- _Collected data_
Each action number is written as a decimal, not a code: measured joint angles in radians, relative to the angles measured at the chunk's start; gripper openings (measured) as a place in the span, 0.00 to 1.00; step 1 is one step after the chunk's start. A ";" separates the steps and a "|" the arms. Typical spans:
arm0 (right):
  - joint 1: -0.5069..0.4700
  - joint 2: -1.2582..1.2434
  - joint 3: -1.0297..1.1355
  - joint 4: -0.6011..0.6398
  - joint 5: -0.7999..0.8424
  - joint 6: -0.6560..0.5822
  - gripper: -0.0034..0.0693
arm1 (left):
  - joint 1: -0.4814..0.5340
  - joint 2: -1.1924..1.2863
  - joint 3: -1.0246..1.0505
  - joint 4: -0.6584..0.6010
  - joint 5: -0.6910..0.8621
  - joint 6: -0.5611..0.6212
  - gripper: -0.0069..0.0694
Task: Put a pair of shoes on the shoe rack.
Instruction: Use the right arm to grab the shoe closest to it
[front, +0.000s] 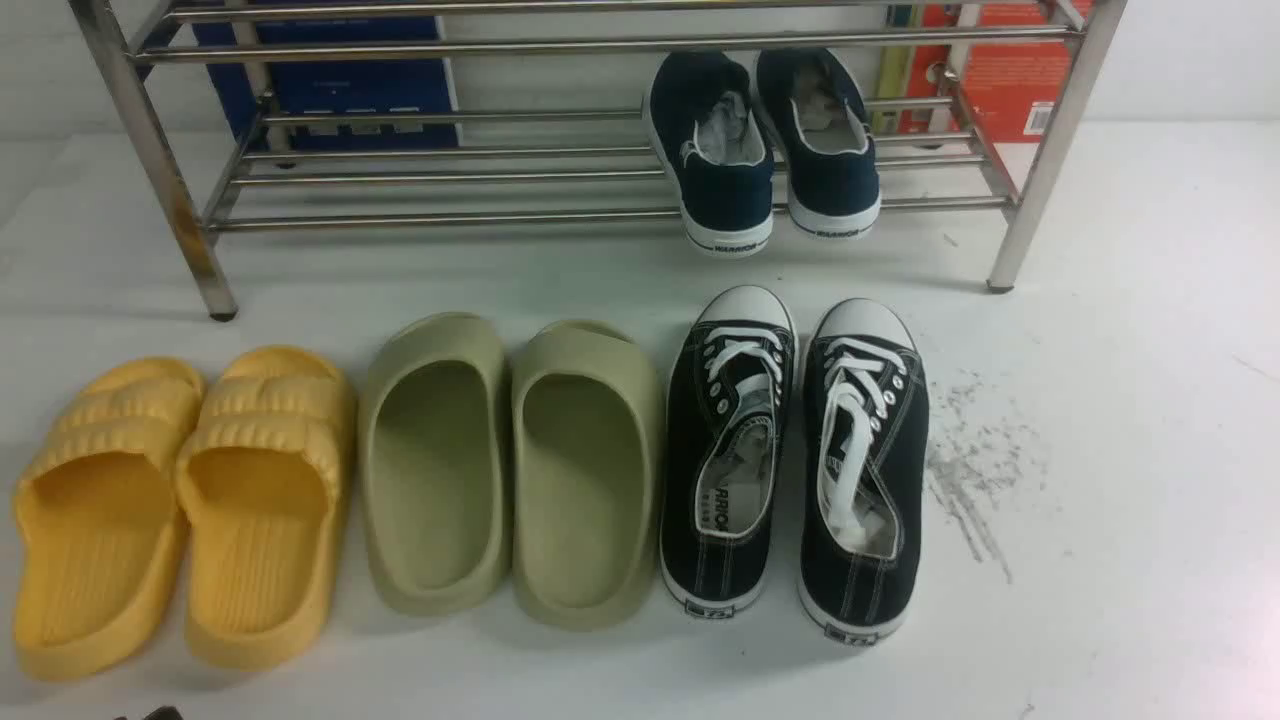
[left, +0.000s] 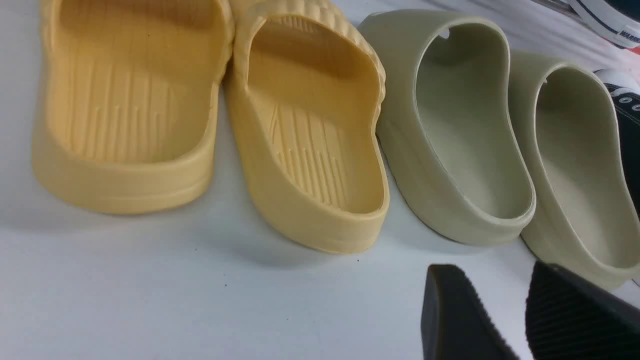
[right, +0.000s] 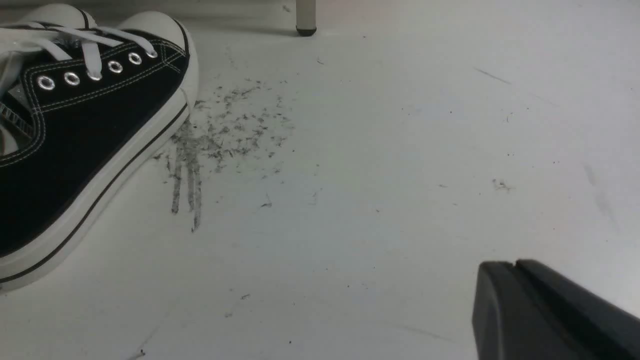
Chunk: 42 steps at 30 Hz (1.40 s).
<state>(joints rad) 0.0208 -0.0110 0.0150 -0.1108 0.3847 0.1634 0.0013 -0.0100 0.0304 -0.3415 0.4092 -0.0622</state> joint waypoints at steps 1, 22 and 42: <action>0.000 0.000 0.000 0.000 0.000 0.000 0.13 | 0.000 0.000 0.000 0.000 0.000 0.000 0.40; 0.000 0.000 0.000 0.000 0.000 0.000 0.15 | 0.000 0.000 0.000 0.000 0.000 0.000 0.40; 0.001 0.000 -0.003 0.478 -0.390 0.404 0.19 | 0.000 0.000 0.000 0.000 0.000 0.000 0.40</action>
<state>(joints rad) 0.0219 -0.0110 0.0115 0.3667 -0.0055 0.5675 0.0013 -0.0100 0.0304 -0.3415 0.4092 -0.0622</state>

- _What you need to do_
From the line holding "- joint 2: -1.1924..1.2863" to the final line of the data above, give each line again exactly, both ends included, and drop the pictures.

- _Output for this exercise_
  - joint 2: -1.1924..1.2863
  - joint 3: -1.0246..1.0505
  - joint 4: -0.6584..0.6010
  - joint 5: -0.6910..0.8621
  - joint 6: -0.5611..0.6212
  - gripper: -0.0069..0.0694
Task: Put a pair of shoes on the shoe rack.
Instruction: Use the right arm to grab the shoe closest to it
[front, +0.000s] 
[left, +0.000s] 
[right, +0.000s] 
Chunk: 42 steps at 30 Hz (1.40 s).
<state>(joints rad) 0.0208 -0.0110 0.0150 -0.1108 0.3847 0.1634 0.0013 -0.0100 0.0304 -0.3415 0.4092 -0.0622</state> joint waypoints at steps 1, 22 and 42: <action>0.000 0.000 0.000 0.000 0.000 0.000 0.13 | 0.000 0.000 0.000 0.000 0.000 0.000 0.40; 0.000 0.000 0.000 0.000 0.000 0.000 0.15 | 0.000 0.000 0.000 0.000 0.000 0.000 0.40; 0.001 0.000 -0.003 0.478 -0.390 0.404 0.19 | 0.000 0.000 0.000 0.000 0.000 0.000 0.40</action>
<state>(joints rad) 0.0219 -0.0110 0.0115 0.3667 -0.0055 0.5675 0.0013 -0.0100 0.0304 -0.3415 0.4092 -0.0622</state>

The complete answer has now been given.